Assignment: Print the data below again in full, exactly as it stands, with no images.
########################################
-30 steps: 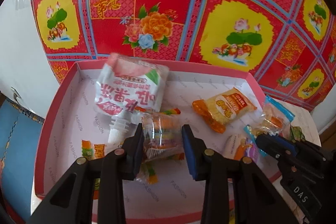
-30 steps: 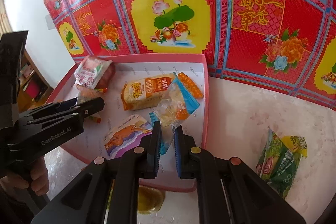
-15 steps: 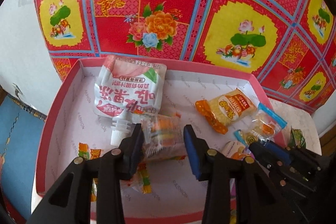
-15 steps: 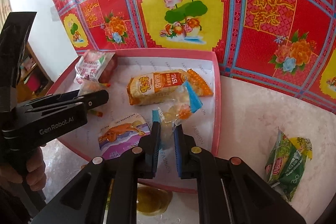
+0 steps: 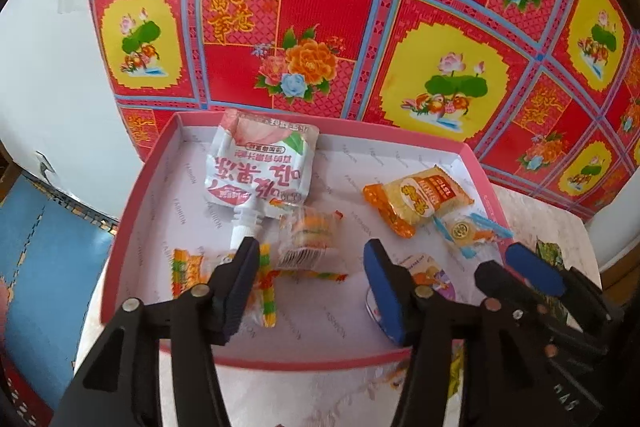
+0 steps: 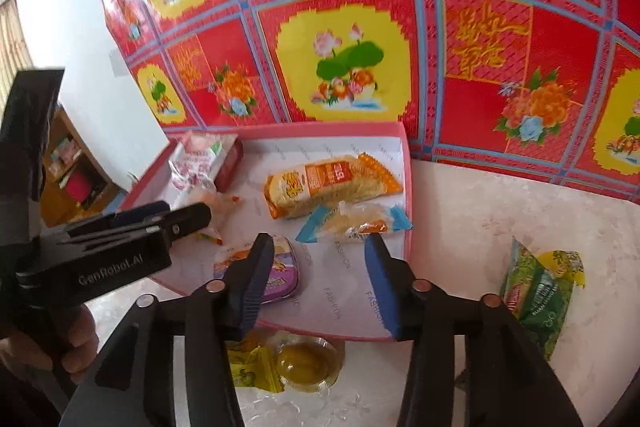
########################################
Task output:
-30 steps: 
-30 steps: 
-15 steps: 
-15 steps: 
+0 steps: 
+0 steps: 

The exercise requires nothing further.